=== Task details ===
Give back exactly the lines of the entries below from the line with "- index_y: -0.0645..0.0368" to the line with "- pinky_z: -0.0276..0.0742", inclusive, and only those.

(Beginning of Records to use)

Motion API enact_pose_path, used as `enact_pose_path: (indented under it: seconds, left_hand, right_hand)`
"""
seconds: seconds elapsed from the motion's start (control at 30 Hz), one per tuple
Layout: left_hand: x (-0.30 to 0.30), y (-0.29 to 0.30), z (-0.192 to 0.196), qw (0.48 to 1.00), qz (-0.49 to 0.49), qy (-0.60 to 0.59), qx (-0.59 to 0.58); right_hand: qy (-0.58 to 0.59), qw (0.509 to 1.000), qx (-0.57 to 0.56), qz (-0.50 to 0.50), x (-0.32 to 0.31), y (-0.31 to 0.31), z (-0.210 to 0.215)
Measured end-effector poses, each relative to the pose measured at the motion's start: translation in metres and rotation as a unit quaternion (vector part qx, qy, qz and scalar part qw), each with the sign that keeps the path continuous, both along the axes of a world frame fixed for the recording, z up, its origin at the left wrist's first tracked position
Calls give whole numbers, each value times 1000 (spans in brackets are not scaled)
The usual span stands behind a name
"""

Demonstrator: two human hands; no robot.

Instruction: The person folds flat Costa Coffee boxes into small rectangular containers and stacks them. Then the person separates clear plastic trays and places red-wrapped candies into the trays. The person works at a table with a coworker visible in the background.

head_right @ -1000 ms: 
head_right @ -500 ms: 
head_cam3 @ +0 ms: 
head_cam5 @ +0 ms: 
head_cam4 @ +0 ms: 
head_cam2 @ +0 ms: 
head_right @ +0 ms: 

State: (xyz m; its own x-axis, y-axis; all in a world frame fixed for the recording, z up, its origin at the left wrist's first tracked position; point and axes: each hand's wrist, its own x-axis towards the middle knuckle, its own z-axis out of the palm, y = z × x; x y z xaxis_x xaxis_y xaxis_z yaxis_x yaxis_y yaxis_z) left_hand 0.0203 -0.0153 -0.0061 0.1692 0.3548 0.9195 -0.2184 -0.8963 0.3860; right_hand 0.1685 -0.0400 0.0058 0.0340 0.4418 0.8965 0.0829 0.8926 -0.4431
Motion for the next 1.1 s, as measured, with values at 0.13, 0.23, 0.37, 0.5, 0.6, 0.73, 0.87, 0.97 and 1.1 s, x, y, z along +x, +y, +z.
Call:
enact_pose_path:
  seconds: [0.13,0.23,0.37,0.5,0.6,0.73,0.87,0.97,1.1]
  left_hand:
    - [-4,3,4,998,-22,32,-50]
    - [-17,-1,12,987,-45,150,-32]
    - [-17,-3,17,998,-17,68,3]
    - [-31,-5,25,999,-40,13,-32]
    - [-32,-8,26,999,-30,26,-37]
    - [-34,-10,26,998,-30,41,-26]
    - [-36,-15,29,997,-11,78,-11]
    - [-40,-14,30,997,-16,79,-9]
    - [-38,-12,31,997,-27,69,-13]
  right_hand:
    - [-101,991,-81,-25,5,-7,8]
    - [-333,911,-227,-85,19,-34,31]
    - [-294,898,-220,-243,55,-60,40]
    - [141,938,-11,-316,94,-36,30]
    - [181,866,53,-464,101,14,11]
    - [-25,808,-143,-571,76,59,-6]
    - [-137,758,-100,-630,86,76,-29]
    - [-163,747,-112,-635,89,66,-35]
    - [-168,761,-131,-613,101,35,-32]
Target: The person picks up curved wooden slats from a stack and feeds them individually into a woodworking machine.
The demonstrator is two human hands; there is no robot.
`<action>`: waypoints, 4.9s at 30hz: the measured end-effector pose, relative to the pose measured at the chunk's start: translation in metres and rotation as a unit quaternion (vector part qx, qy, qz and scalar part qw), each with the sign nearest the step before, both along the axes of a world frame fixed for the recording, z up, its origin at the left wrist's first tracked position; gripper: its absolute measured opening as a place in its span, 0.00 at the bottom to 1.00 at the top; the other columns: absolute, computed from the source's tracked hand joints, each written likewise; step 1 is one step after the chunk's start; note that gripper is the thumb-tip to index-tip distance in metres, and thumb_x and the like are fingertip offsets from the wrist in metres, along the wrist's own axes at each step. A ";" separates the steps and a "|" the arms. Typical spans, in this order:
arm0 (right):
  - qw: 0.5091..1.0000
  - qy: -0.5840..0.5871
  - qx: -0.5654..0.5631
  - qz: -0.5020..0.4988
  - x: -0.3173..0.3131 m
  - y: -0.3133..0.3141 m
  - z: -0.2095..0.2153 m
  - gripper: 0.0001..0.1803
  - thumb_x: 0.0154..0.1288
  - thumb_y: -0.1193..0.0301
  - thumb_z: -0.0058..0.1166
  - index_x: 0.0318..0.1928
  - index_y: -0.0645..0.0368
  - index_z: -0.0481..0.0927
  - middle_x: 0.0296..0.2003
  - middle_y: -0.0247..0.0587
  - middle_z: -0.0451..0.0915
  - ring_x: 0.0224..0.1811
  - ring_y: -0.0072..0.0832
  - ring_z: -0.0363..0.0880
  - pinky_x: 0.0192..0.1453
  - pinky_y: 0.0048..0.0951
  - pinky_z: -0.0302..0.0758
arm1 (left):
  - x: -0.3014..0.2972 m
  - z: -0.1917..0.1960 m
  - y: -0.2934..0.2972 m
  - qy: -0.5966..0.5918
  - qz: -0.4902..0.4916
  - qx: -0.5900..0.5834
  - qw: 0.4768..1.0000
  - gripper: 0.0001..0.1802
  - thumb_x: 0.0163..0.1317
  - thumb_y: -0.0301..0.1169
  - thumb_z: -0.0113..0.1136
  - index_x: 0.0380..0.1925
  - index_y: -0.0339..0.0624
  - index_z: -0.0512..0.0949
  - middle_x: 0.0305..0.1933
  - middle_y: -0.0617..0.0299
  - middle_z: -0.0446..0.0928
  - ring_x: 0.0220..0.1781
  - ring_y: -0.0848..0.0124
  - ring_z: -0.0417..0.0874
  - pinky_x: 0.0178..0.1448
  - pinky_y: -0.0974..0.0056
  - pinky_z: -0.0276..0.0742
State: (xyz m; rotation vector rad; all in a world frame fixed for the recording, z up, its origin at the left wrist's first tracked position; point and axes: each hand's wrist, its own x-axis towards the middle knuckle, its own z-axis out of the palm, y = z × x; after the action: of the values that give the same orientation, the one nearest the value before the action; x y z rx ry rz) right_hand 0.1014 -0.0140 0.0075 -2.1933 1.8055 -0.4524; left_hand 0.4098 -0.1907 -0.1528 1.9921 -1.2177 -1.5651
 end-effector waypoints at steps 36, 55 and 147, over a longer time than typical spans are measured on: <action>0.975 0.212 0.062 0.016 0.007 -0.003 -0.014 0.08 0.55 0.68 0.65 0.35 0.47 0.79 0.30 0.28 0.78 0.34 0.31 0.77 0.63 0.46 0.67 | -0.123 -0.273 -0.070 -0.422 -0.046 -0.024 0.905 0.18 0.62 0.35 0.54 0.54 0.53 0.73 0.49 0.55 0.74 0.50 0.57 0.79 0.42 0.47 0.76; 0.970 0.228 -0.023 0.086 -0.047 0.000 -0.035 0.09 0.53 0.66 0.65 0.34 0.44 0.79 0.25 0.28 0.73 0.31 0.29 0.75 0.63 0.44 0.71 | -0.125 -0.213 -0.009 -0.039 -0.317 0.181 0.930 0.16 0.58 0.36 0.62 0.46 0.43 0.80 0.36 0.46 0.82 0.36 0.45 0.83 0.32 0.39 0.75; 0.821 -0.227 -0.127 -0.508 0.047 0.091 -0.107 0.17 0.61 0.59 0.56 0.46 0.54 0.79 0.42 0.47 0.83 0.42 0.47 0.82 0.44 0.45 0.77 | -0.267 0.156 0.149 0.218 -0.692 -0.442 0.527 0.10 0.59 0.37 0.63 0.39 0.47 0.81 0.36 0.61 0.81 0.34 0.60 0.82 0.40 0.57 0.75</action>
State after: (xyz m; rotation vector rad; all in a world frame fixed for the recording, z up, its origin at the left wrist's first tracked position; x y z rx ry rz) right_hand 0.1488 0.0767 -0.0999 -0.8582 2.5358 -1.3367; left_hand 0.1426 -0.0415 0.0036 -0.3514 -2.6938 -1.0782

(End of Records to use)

=== Exercise solution ===
  - index_y: -0.0645..0.0368
  - index_z: -0.0481..0.0927
  - middle_x: 0.0296..0.2003
  - middle_y: -0.0247..0.0587
  - middle_z: -0.0451..0.0915
  - ring_x: 0.0224..0.1811
  - ring_y: -0.0072..0.0832
  - ring_z: -0.0363..0.0880
  - pinky_x: 0.0192..0.1453
  - pinky_y: 0.0048..0.0951
  - pinky_z: -0.0302..0.0758
arm1 (left):
  - x: -0.3014..0.2972 m
  - z: -0.1917..0.1960 m
  - y: -0.2934..0.2972 m
  - qy: -0.5966..0.5918
  - qz: -0.4902..0.4916
  - qx: -0.5900..0.5834
  - qw: 0.4768..1.0000
  - gripper: 0.0001..0.1802
  - thumb_x: 0.0163..0.1317
  - thumb_y: -0.0301..0.1169
  - thumb_z: -0.0113..0.1136
  - index_x: 0.0380..0.1925
  - index_y: -0.0339..0.0624
  - index_z: -0.0512..0.0949
  - middle_x: 0.0305..0.1933
  - middle_y: -0.0617..0.0299
  - middle_z: -0.0446..0.0928
  - ring_x: 0.0220..0.1781
  - ring_y: -0.0848..0.0124
  - ring_z: -0.0417..0.0874
  - pinky_x: 0.0178..0.1448
  - pinky_y: -0.0974..0.0056
  - pinky_z: -0.0276..0.0742

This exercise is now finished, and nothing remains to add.